By speeding up flow through the technology value stream, we reduce the lead time required to fulfill internal or customer requests, especially the time required to deploy code into the production environment. By doing this, we increase the quality of work as well as our throughput, and boost our ability to out-experiment the competition.
The resulting practices include continuous build, integration, test, and deployment processes; creating environments on demand; limiting work in process (WIP); and building systems and organizations that are safe to change.
The Second Way enables the fast and constant flow of feedback from right to left at all stages of our value stream. It requires that we amplify feedback to prevent problems from happening again, or enable faster detection and recovery. By doing this, we create quality at the source and generate or embed knowledge where it is needed—this allows us to create ever-safer systems of work where problems are found and fixed long before a catastrophic failure occurs.
By seeing problems as they occur and swarming them until effective countermeasures are in place, we continually shorten and amplify our feedback loops, a core tenet of virtually all modern process improvement methodologies. This maximizes the opportunities for our organization to learn and improve.
The Third Way enables the creation of a generative, high-trust culture that supports a dynamic, disciplined, and scientific approach to experimentation and risk-taking, facilitating the creation of organizational learning, both from our successes and failures.
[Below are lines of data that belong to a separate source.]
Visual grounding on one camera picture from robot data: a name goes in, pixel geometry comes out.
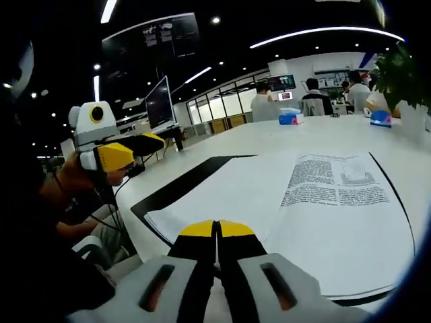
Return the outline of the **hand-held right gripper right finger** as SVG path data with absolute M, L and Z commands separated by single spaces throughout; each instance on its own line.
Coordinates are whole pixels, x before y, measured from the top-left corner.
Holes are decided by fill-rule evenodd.
M 365 322 L 368 313 L 322 296 L 319 282 L 277 253 L 251 228 L 217 224 L 221 281 L 233 322 Z

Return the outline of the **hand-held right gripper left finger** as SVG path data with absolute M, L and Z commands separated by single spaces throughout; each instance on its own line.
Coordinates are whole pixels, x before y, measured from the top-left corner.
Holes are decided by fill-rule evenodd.
M 186 226 L 169 253 L 152 258 L 124 277 L 115 295 L 94 310 L 68 315 L 68 322 L 202 322 L 214 282 L 216 223 Z

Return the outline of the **person's left hand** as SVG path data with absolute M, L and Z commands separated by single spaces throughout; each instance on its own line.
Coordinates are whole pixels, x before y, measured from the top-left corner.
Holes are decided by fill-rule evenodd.
M 103 186 L 118 186 L 131 168 L 113 172 L 97 172 L 85 170 L 80 164 L 80 155 L 73 152 L 63 164 L 53 183 L 53 196 L 56 202 L 66 203 L 77 193 Z

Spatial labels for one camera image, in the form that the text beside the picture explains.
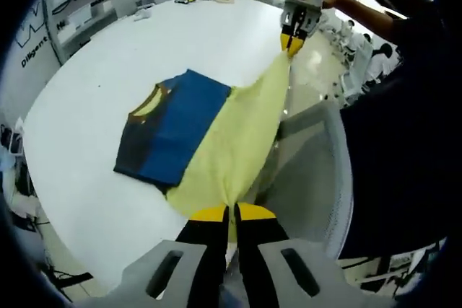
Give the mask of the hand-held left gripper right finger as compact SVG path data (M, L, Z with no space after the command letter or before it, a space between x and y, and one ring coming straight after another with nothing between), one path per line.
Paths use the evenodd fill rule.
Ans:
M240 273L251 307L340 307L345 281L319 244L290 239L261 206L235 205Z

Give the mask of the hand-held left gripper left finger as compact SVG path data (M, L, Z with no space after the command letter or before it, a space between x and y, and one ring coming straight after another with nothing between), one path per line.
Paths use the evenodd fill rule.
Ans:
M229 208L195 213L176 240L164 240L122 275L125 307L218 307L225 274Z

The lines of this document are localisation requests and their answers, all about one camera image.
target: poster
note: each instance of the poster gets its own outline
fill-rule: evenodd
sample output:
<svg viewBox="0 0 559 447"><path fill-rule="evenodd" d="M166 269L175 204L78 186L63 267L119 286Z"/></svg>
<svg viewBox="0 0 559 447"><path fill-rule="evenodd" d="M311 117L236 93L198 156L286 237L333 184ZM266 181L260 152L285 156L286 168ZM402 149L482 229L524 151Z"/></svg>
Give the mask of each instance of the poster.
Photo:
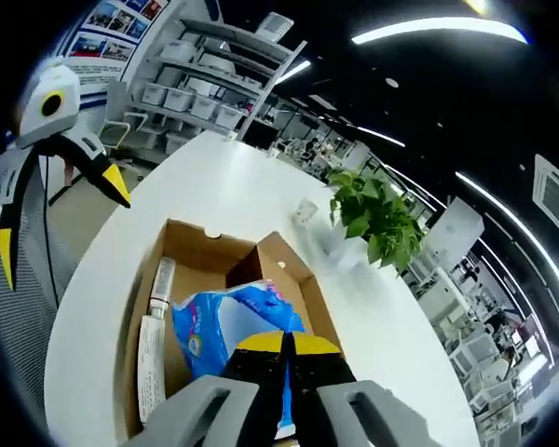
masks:
<svg viewBox="0 0 559 447"><path fill-rule="evenodd" d="M63 56L78 74L81 99L105 93L119 81L135 49L169 0L100 2L69 34Z"/></svg>

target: open cardboard box
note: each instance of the open cardboard box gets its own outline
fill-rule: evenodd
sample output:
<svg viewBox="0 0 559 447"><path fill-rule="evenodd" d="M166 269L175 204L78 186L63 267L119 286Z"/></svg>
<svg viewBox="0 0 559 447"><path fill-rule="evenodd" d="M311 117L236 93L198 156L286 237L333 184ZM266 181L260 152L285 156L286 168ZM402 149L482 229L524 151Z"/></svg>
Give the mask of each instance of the open cardboard box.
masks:
<svg viewBox="0 0 559 447"><path fill-rule="evenodd" d="M341 350L315 276L279 233L274 232L255 244L226 235L210 238L200 227L167 221L154 248L145 257L139 272L139 290L134 305L130 305L121 384L129 437L143 429L137 403L137 348L141 319L147 313L157 265L162 256L176 261L171 305L179 304L199 291L222 290L259 279L270 279L300 315L307 332L326 338ZM166 314L164 351L166 397L169 398L186 386L191 378L174 335L170 311Z"/></svg>

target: white round table
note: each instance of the white round table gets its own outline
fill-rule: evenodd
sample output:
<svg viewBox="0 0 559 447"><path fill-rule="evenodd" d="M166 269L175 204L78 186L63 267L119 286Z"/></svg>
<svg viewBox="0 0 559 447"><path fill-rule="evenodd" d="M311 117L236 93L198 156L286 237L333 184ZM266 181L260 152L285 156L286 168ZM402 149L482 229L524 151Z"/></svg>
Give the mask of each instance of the white round table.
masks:
<svg viewBox="0 0 559 447"><path fill-rule="evenodd" d="M449 359L414 296L391 267L342 272L315 238L330 229L331 191L241 142L204 132L147 176L85 253L63 296L48 347L45 403L52 435L69 446L128 438L120 398L125 312L141 260L169 218L258 241L274 230L317 276L351 370L428 423L443 447L478 447ZM304 227L289 215L303 197L320 211Z"/></svg>

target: blue plastic bag
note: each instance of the blue plastic bag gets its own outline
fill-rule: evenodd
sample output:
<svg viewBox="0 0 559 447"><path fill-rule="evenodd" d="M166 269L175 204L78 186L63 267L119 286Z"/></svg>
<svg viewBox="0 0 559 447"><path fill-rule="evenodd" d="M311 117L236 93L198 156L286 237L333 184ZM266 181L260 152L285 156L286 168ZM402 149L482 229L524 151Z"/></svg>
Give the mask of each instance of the blue plastic bag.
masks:
<svg viewBox="0 0 559 447"><path fill-rule="evenodd" d="M220 375L236 344L249 336L305 328L291 304L270 281L257 281L228 291L196 293L171 310L176 339L193 375ZM290 426L292 397L288 374L280 427Z"/></svg>

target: green plant
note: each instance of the green plant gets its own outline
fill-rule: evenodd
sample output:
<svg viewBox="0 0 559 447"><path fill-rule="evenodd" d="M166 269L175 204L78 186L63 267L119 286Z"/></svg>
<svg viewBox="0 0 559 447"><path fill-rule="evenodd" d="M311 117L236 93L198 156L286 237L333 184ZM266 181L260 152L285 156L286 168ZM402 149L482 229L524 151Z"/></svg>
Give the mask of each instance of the green plant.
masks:
<svg viewBox="0 0 559 447"><path fill-rule="evenodd" d="M400 197L389 198L387 183L364 180L347 170L329 176L329 185L339 189L330 201L331 220L338 212L346 227L346 238L362 237L368 242L369 263L395 264L403 270L420 251L423 233Z"/></svg>
Furthermore, by continually shortening and amplifying our feedback loops, we create ever-safer systems of work and are better able to take risks and perform experiments that help us learn faster than our competition and win in the marketplace.
As part of the Third Way, we also design our system of work so that we can multiply the effects of new knowledge, transforming local discoveries into global improvements. Regardless of where someone performs work, they do so with the cumulative and collective experience of everyone in the organization.
In this chapter, we described the concepts of value streams, lead time as one of the key measures of the effectiveness for both manufacturing and technology value streams, and the high-level concepts behind each of the Three Ways, the principles that underpin DevOps.
In the following chapters, the principles for each of the Three Ways are described in greater detail. The first of these principles is Flow, which is focused on how we create the fast flow of work in any value stream, whether it’s in manufacturing or technology work. The practices that enable fast flow are described in Part III.